第5章 水柱
「美味しー!!」
琴音のそんな声で、はっと我に返る村田。
「うふふふ、やっぱり任務後は甘味に限りますなぁ、村田殿」
「……左様でございますなぁ、夜月殿」
「もう一本まいろうか、村田殿」
「貴殿の奢りとあらば。夜月殿」
「んー……、まあよかろう!おばちゃーん、お団子追加ねー!三色と、きなこー!二本ずつねー!」
「一本じゃねえのかよ!」
「まあまあ、堅いこと言いなさんな」
「太っても知らねぇぞ」
「こんな生活してて太れるもんかい。
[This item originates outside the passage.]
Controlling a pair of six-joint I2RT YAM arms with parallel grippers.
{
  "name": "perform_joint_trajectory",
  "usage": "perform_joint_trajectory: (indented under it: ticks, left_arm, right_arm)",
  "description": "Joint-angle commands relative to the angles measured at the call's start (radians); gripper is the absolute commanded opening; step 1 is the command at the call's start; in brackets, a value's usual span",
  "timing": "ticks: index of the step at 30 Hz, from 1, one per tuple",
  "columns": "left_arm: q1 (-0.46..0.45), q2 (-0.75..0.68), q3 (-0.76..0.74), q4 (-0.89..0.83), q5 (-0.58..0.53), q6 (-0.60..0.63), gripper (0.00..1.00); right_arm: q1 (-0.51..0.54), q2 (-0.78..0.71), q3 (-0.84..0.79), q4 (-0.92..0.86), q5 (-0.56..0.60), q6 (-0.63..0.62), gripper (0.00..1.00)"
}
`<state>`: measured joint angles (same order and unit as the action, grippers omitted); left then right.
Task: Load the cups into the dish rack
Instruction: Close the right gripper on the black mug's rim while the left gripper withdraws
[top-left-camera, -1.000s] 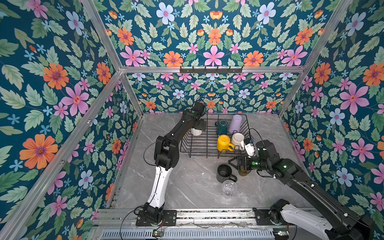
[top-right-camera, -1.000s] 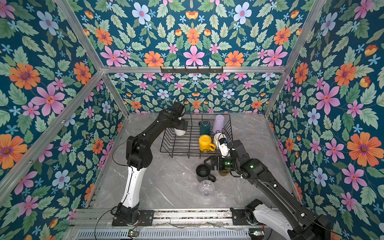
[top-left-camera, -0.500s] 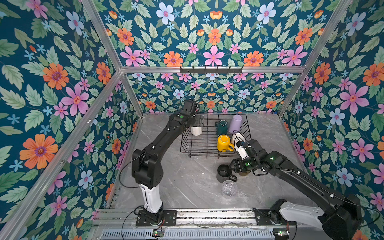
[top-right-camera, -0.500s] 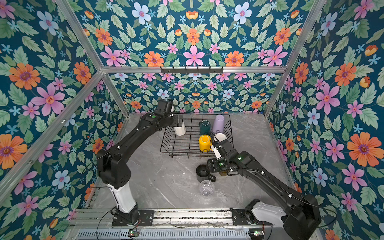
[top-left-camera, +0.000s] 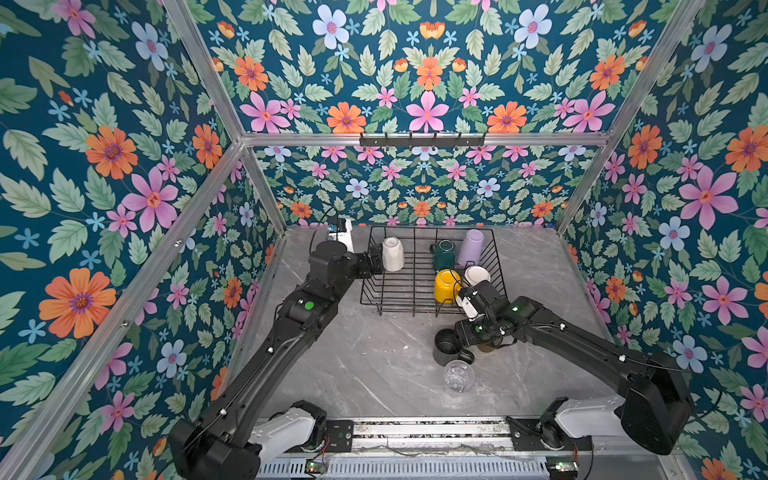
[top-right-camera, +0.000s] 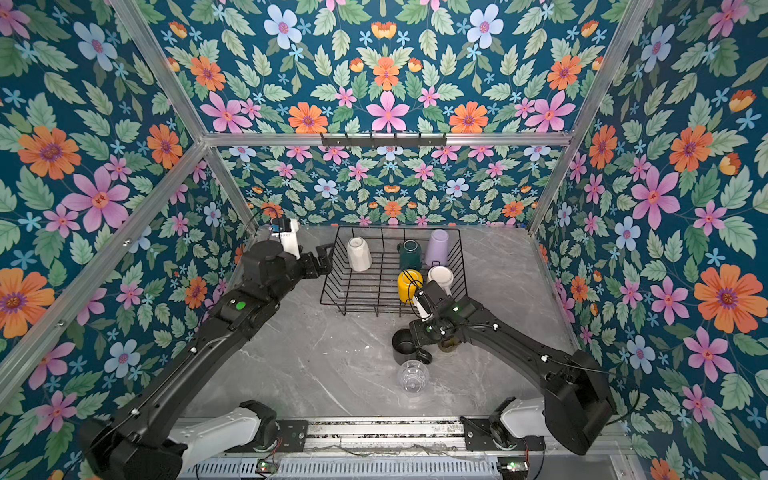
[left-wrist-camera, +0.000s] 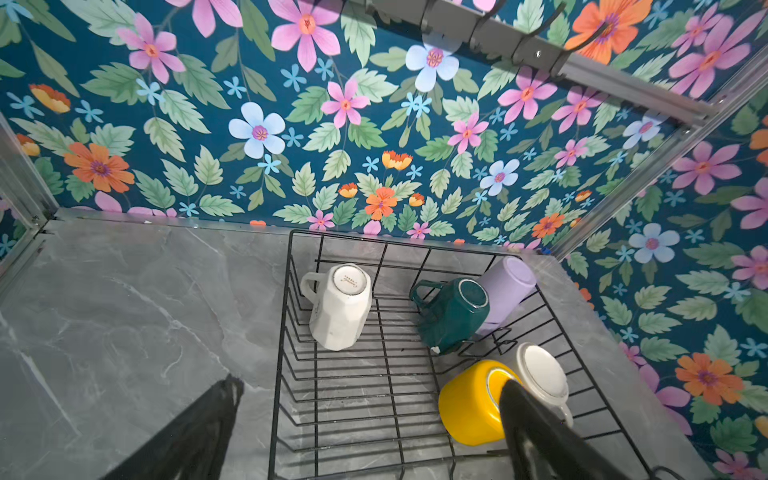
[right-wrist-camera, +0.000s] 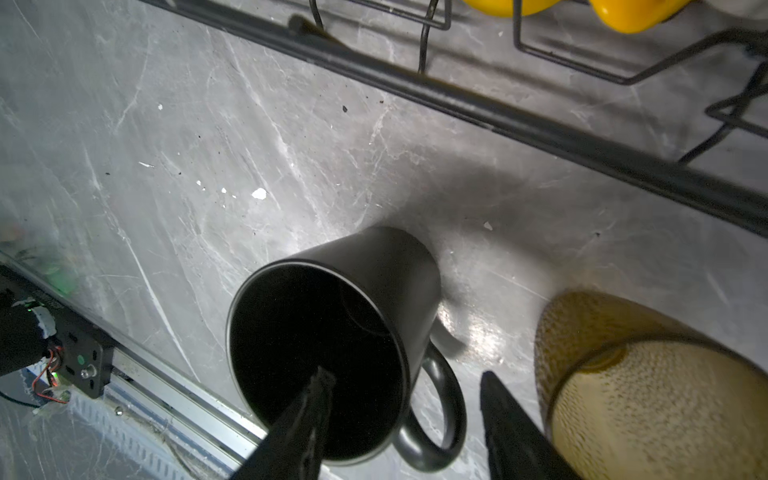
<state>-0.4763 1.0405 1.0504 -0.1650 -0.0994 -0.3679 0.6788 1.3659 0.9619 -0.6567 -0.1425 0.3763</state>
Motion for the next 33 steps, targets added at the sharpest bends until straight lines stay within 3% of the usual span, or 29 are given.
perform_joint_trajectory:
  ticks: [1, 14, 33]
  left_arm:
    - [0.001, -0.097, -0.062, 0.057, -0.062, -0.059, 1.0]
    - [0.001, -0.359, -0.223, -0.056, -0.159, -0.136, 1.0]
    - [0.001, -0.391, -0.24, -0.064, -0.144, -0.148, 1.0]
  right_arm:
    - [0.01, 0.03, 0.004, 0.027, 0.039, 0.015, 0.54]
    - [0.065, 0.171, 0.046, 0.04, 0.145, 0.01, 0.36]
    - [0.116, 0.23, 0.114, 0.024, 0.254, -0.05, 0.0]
私達成長期だから大丈夫だよーん」
串についたあんこをペロッと舐める琴音。
「例え鬼を倒しても……」
「ん?」
「甘味のない世界になったら、私は生きていけないな」
「お前、本当に甘味が好きだな」
「うん!同期の中で村田が一番甘味好きだから、たまにこうして一緒に食べに来れて嬉しいよ」
「そりゃどうも」
そこへ運ばれてくる追加の団子。
「きゃはっ!」
「嬉しそうだな」
「幸せー!!」
団子を頬張りながら楽しそうに笑う琴音を見て、純粋に可愛いなと思う。
「明日死ぬかもしれないんだから、好きなもの食べとかないとね」
「縁起悪いこと言うなよ」
「あはは」
しかし、村田は戦闘になると彼女がめっぽう強いことを知っている。
かつて、『誰も助けられなかった』と大粒の涙を流していた琴音。今も、誰一人死なすまいと、毎回命を燃やして戦っている。
「………、…………るよ」
「ん?何か言った?村田」
「いや、何も」
「??? 変なの」
首をかしげる琴音。
村田を気にしつつも団子をまた頬張る。
『お前は、俺が守ってやるよ』
村田のその小さな呟きは、彼女の耳に届くことはなかった。階級もまだてんで低くて、なんなら彼女より圧倒的に弱っちい自分に、そんなことはとてもじゃないが言えない。
俺も強くなる
だから、お前は死ぬんじゃないぞ………
その思いも口に出来ない村田だったが、強くなると心に強く決意をして、甘い団子を口に入れた。